HelioLinc3D, algorytm wykrywania asteroid zaprojektowany dla Obserwatorium Vera Rubin w Chile, zidentyfikował swoją pierwszą potencjalnie niebezpieczną asteroidę zbliżającą się do Ziemi.
Podczas gdy sztuczna inteligencja (AI) jest powszechnie uznawana za środek poprawiający nasze codzienne życie, niektórzy eksperci ostrzegają przed potencjalnym zagrożeniem egzystencjalnym, jakie stanowi ona dla ludzkości.
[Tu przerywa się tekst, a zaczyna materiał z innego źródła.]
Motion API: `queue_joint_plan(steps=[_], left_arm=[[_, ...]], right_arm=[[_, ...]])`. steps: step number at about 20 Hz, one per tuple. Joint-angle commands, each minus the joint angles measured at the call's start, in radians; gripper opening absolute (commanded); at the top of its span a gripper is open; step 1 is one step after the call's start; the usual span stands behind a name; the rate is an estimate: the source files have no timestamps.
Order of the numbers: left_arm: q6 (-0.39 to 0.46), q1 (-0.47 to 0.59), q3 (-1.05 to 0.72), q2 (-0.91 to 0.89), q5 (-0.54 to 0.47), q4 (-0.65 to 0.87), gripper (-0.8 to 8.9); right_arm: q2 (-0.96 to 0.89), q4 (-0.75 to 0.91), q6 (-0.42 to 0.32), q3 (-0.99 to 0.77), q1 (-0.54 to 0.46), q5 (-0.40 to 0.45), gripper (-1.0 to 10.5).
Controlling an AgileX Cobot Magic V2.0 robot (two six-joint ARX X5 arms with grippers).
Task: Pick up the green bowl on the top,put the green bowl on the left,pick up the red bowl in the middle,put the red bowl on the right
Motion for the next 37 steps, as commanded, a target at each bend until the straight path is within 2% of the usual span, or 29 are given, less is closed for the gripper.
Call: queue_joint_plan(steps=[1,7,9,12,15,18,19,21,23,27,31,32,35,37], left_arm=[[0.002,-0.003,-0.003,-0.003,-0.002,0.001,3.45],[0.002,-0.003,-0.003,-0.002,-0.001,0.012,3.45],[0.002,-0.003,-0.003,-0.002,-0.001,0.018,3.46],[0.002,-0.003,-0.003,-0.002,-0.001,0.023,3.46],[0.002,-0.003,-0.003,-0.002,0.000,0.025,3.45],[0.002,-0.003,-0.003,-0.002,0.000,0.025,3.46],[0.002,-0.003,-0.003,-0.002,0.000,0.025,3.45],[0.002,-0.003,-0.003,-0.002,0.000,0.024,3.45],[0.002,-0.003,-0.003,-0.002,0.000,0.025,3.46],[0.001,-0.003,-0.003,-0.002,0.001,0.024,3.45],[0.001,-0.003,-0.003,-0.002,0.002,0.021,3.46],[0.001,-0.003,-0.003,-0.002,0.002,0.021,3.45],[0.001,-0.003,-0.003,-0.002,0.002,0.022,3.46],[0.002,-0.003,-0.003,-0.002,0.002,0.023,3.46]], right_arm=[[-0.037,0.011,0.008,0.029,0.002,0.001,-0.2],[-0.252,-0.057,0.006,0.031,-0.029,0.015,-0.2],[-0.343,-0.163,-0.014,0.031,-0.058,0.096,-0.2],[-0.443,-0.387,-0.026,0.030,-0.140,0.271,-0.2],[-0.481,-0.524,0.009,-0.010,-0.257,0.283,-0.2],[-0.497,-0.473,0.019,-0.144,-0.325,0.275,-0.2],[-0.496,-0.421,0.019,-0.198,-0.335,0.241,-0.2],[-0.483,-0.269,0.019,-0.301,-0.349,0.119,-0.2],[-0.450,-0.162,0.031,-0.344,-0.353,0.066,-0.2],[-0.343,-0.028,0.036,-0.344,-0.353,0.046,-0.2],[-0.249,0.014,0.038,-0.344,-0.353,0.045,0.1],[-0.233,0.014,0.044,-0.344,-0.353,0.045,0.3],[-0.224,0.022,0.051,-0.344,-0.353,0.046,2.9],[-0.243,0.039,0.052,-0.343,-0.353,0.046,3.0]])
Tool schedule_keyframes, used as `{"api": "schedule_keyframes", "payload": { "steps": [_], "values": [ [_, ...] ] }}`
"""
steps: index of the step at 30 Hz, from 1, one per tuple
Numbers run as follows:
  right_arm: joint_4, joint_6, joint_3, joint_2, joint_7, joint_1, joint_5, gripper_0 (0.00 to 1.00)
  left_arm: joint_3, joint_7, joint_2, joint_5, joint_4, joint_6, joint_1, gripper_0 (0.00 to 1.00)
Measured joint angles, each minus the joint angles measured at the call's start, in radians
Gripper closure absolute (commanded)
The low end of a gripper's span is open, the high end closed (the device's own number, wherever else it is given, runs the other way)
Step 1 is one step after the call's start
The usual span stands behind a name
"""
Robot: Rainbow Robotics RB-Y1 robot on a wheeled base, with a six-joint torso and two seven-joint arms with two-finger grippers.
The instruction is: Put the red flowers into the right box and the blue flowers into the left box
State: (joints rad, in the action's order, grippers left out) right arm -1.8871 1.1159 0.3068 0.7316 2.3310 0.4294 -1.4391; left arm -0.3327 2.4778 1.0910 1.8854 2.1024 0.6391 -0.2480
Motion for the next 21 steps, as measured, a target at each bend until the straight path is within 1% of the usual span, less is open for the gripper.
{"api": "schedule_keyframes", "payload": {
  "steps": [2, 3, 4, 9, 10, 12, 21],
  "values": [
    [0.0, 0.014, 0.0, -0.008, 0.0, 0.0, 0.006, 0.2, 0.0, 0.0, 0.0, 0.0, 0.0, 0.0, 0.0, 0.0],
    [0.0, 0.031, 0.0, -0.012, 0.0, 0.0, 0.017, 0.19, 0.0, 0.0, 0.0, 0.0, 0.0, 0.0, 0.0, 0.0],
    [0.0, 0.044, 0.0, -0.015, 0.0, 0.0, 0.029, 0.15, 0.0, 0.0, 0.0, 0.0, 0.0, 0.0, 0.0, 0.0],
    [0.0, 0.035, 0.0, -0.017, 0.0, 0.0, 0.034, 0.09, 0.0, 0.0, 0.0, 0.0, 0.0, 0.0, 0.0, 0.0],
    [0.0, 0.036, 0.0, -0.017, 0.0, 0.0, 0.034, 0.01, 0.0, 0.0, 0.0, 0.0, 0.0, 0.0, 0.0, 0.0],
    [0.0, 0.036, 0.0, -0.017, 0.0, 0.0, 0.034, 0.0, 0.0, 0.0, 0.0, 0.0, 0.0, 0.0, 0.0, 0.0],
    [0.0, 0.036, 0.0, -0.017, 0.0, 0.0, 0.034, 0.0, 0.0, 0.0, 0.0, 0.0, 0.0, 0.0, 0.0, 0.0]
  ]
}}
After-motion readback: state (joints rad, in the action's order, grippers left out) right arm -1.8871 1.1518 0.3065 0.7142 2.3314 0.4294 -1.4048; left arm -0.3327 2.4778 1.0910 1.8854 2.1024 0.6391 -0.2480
Czy to prawda?
Nowy algorytm oparty na sztucznej inteligencji wykrył potencjalnie niebezpieczną asteroidę (PHA) zmierzającą w kierunku Ziemi, której inne, bardziej oldschoolowe badania – w tym finansowany przez NASA system ostatniego ostrzeżenia o uderzeniu planetoidy (ATLAS) – nie udało się znaleźć.
Ten nowy PHA o nazwie 2022 SF289, który ma 600 stóp długości i jest wystarczająco duży, aby zniszczyć miasto, został wykryty, gdy algorytm polowania na asteroidy przechodził test wydajności z wykorzystaniem danych z przeglądu ATLAS na Hawajach.
Algorytm o nazwie HelioLinc3D został opracowany przez University of Washington i przeznaczony dla Obserwatorium Vera C Rubin w celu odkrywania obiektów bliskich Ziemi (NEO).
Znajdujące się w północnym Chile i wciąż w budowie obserwatorium Vera C Rubin jest finansowane głównie przez amerykańską Narodową Fundację Nauki i Departament Energii USA i oczekuje się, że osiągnie bezprecedensowe wyniki w wykrywaniu asteroid.
Dzięki ogromnemu zwierciadle i ogromnemu aparatowi o rozdzielczości 3200 megapikseli, obserwacje Rubina byłyby w stanie wykryć nawet najsłabsze obiekty na niebie.
Konwencjonalne algorytmy wymagają wykonania czterech zdjęć jednej nocy w celu ustalenia, czy poruszający się obiekt jest w rzeczywistości skałą. Z pomocą teleskopu Rubina oprogramowanie stojące za HelioLinc3D pomogło zredukować liczbę nocnych obserwacji o połowę.
„Pokazując rzeczywistą skuteczność oprogramowania, którego Rubin użyje do wyszukiwania tysięcy jeszcze nieznanych potencjalnie niebezpiecznych asteroid, odkrycie 2022 SF289 czyni nas wszystkich bezpieczniejszymi” – powiedział Ari Heinze, główny twórca HelioLinc3D i badacz na Uniwersytecie Waszyngtońskim.
W naszym Układzie Słonecznym istnieje znaczna liczba ciał niebieskich różniących się wielkością i odległością od naszej planety. Chociaż większość nie stanowi żadnego zagrożenia, niektóre pozostają bliżej Ziemi niż inne.
Obiekty te, znane również jako NEO, muszą być ściśle monitorowane, aby upewnić się, że nie zderzą się z Ziemią i nie doprowadzą do potencjalnie katastrofalnego w skutkach wypadku.
Do tej pory przeglądy teleskopowe wykryły do tej pory 32 000 takich obiektów, z których najbardziej niebezpieczne – te, które mogą spowodować poważne szkody na planecie – są łatwiejsze do wykrycia. Jednak szacuje się, że ponad 10 000 obiektów o długości co najmniej 460 stóp wciąż leży nieodkrytych, które są zbyt słabe, aby je wykryć.
„Przejście od jednej znanej asteroidy do miliona zajęło nam około 200 lat. W zależności od tego, kiedy zaczniemy, podwojenie tej liczby zajmie nam od trzech do sześciu miesięcy” — powiedział New York Times Mario Jurić, kierownik zespołu projektu HelioLinc3D i astronom z University of Washington.
Chociaż ta asteroida została sklasyfikowana jako „potencjalnie niebezpieczna asteroida” ze względu na swój rozmiar i bliskość Ziemi, rzekomo nie stanowi żadnego zagrożenia dla Ziemi w dającej się przewidzieć przyszłości.